VITERBO – Per uno sviluppo sostenibile gli alberi da soli non bastano, ci vogliono anche le foreste naturali. Ovverossia copertura arborea e forestale non sono la stessa cosa in quanto la prima comprende anche gli impianti di alberi in sistemi agricoli e urbani.
In un saggio in corso di stampa sulla rivista scientifica Conservation Biology, il professor Alessandro Chiarucci, dell’Università di Bologna, e il professor Gianluca Piovesan, dell’Università della Tuscia, chiedono alla comunità scientifica internazionale e ai decisori politici mondiali di dotarsi anche di una mappa globale sul livello di naturalità delle foreste e di progettare adeguati spazi di rewilding (reintroduzione) in ogni ecoregione per le foreste vetuste del futuro.
Sono proprio di questi giorni le terribili immagini di enormi aree forestali che stanno bruciando in Siberia e in Amazonia, i polmoni verdi della Terra, e in altre zone del globo,. Incendi e distruzioni che accelerano i cambiamenti climatici e rischiano di portare il pianeta nel giro di un secolo al collasso degli ecosistemi.
“L’umanità deve adottare da subito strategie globali se vuole assicurare la permanenza della vita sul Pianeta per come la conosciamo adesso”, afferma il professor Gianluca Piovesan.
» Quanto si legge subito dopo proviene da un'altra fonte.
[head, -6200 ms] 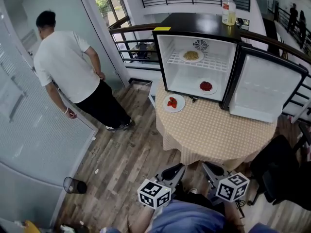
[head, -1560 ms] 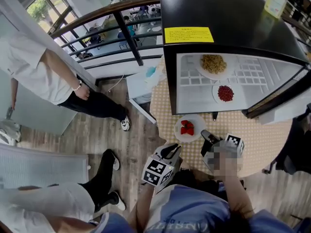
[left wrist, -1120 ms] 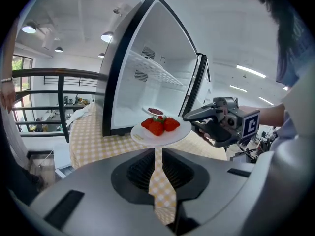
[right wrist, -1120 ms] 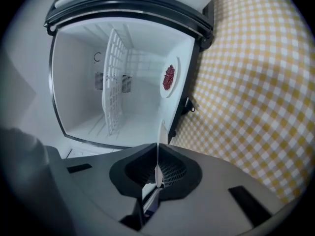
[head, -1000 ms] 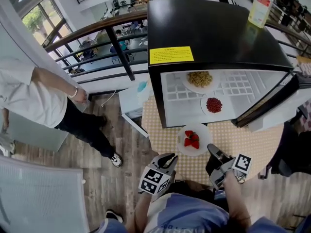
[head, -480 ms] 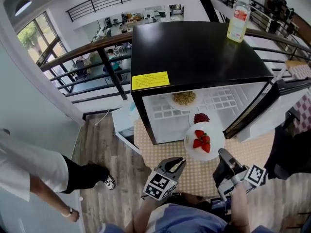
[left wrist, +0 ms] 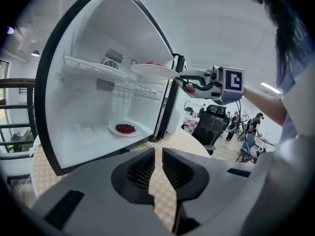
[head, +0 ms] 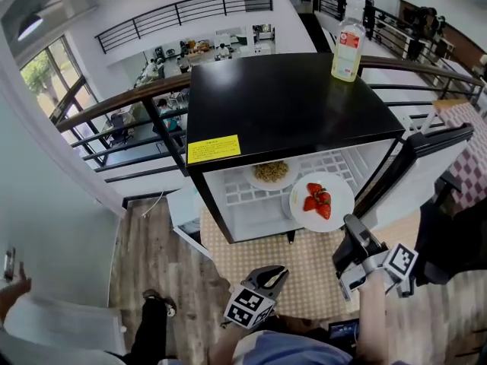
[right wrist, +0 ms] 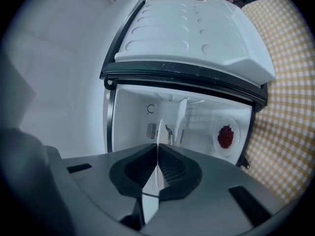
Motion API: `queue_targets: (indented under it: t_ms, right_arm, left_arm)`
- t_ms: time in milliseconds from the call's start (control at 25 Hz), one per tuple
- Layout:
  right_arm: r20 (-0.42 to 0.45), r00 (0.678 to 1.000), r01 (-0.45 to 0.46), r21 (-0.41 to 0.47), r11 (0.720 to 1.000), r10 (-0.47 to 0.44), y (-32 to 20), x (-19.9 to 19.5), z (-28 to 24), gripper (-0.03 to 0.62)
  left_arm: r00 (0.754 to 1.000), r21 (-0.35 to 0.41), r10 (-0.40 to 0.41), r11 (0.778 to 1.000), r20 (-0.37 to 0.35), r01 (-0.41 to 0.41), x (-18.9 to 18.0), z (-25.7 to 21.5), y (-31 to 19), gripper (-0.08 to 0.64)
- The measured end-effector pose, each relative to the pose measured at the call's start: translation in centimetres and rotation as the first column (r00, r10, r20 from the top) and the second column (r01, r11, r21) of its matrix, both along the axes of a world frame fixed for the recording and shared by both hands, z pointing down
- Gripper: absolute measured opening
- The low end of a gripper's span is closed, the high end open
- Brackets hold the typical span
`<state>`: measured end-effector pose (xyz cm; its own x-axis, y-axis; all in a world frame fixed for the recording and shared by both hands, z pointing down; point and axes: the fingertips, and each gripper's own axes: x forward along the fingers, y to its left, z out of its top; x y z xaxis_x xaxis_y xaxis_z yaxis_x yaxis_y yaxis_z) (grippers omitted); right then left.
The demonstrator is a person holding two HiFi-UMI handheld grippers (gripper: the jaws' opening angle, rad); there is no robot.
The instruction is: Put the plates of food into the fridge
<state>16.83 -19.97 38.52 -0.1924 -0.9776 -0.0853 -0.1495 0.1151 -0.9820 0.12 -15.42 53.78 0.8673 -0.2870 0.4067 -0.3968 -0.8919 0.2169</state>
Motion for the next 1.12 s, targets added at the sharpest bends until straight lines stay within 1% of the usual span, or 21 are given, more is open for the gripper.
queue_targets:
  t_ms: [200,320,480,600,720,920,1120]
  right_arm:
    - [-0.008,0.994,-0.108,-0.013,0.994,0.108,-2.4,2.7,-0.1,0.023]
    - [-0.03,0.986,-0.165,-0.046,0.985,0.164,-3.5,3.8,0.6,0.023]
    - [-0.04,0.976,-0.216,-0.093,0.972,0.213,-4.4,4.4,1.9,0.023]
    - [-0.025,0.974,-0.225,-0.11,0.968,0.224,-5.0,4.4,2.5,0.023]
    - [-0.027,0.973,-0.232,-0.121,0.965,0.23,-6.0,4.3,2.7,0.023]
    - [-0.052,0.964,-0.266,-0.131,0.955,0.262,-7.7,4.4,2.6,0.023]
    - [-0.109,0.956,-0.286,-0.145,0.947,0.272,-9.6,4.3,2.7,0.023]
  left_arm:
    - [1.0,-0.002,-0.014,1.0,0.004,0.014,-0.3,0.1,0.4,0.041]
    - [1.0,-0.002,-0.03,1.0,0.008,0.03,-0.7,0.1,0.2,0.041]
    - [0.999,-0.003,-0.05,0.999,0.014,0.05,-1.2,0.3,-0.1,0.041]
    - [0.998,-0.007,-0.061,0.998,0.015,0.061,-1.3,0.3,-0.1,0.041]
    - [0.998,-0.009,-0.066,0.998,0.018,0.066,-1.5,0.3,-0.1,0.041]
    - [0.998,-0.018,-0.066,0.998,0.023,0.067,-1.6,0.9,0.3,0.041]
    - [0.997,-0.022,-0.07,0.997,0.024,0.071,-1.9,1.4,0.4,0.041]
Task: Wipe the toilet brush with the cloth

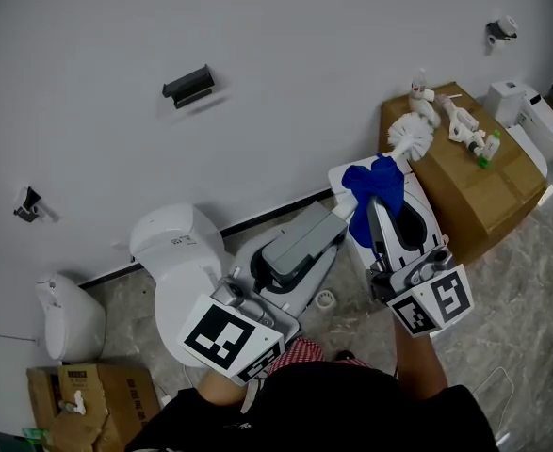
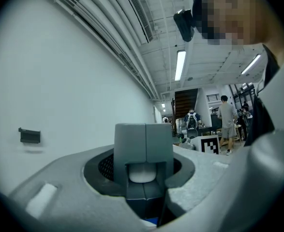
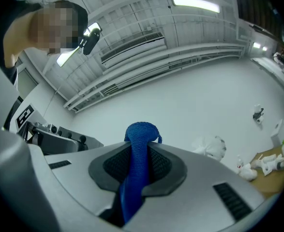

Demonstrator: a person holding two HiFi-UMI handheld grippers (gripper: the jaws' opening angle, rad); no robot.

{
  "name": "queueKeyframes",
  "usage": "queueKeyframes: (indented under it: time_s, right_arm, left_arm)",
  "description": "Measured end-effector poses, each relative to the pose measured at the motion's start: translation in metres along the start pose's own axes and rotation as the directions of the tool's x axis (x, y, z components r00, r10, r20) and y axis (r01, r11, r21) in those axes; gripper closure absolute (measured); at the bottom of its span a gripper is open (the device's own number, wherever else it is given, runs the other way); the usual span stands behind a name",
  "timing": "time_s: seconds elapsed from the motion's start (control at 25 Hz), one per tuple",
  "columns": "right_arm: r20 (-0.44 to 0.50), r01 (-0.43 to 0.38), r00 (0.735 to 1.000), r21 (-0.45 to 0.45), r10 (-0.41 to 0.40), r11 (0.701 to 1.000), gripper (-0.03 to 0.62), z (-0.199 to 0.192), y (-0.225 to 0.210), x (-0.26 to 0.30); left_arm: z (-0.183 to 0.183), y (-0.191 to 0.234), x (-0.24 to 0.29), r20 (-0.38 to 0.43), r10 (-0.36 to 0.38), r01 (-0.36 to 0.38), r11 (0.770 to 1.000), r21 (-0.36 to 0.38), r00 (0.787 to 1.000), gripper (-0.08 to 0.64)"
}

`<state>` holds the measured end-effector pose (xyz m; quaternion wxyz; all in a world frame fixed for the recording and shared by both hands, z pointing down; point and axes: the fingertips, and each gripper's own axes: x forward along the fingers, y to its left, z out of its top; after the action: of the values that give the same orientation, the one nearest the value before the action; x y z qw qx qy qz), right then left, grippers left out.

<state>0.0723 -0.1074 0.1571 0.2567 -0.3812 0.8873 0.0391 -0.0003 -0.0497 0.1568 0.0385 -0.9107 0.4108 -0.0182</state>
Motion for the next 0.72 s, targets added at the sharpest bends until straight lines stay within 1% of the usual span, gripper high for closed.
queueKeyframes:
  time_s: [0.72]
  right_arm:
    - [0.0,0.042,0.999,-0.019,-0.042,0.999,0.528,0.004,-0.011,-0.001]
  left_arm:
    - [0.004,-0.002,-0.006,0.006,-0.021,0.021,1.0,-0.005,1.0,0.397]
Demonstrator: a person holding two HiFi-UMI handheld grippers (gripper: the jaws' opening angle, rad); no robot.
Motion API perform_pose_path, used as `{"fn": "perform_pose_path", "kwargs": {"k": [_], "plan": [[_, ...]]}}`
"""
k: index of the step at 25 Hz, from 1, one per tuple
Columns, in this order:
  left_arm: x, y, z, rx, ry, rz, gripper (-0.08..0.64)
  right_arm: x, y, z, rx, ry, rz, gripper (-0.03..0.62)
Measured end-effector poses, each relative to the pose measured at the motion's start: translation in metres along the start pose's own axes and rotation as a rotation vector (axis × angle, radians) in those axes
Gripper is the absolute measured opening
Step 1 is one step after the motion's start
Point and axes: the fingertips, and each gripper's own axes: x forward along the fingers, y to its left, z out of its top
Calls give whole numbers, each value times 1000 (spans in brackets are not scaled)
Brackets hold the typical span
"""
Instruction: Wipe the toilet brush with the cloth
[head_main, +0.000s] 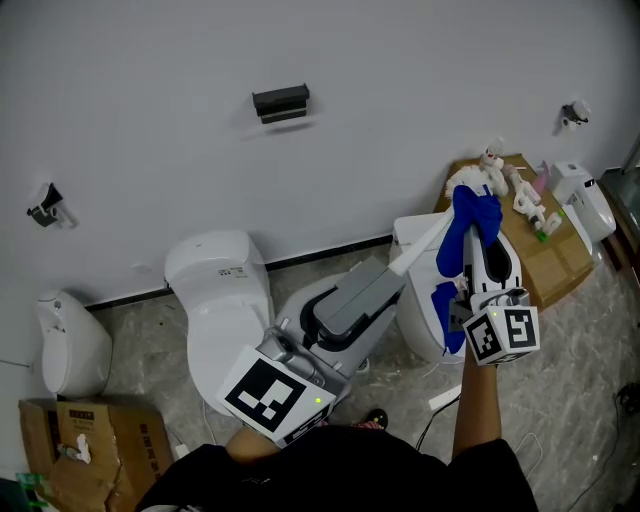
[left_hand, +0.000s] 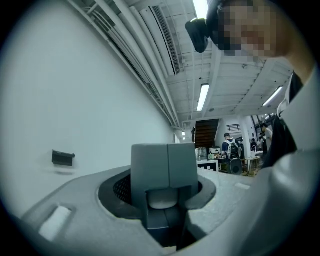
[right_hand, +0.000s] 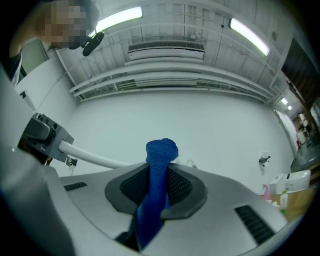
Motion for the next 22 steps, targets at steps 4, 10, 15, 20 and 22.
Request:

La comunità scientifica internazionale già da qualche anno discute sulle possibili soluzioni. Non tutte le ipotesi d’intervento vanno nella stessa direzione, le soluzioni al grave problema sono variegate ma su una cosa scienziati, tecnici e studiosi sono concordi: la protezione e il restauro delle foreste è elemento fondamentale per la mitigazione dei cambiamenti globali. E punti di disaccordo ci sono anche sulla stessa definizione di foreste, come misurarle e come gestirle in modo sostenibile. “Le tendenze più in voga – evidenzia Alessandro Chiarucci – prevedono di misurare l’estensione forestale attraverso la copertura arborea, facilmente mappabile con strumenti satellitari ma alcuni ricercatori evidenziano, tuttavia, come una foresta sia molto di più di un semplice assemblaggio di alberi”. Sono in molti, infatti, a sottolineare come siano le foreste mature e vetuste, grazie alle dinamiche naturali, ad avere proprietà e funzioni complesse utili per la mitigazione dei cambiamenti climatici e la conservazione della biodiversità che non possono essere riprodotte da piantagioni di alberi o foreste secondarie sottoposte periodicamente a disturbi antropici.
“E’ necessario produrre al più presto una mappa globale delle foreste con diverso grado di naturalità (foreste intatte, vetuste, in “rewilding” e gestite) – afferma Piovesan – e questa mappa dovrebbe servire come misura di base per misurare i trend futuri, anche se nella scala di tempo umana le foreste a maggior grado di naturalità potranno, purtroppo, solo diminuire”. Chiarucci e Piovesan sono inoltre concordi nell’evidenziare quanto sia necessario individuare e proteggere tutte le foreste intatte e vetuste rimaste, responsabilizzando l’umanità verso la loro conservazione integrale. Con una proposta: “Una certa proporzione delle foreste utilizzate, almeno il 20%, andrebbe lasciato in ciascuna regione biogeografica ai processi di dinamismo naturale, un rewilding che garantirebbe la progressiva genesi di foreste pienamente funzionali”. I due docenti universitari non hanno dubbi, “conservare e ricostituire le foreste naturali significa garantire la preservazione di quella biocomplessità con i connessi processi ecologici che è alla base della vita sul pianeta e del mantenimento del suo stato di “omeostasi” funzionale”.
Nella foto di copertina la faggeta vetusta della valle Cervara nel Parco nazionale d’Abruzzo, patrimonio Unesco; nella foto a destra la Riserva naturale della foce del Crati, uno dei rari lembi di foresta mista planiziale in dinamica naturale (rewilding) nel bacino del Mediterraneo; a sinistra le pendici del Pollino con pini loricati millenari, uno degli ambienti più vasti di rewilding ecologico nelle montagne del Mediterraneo.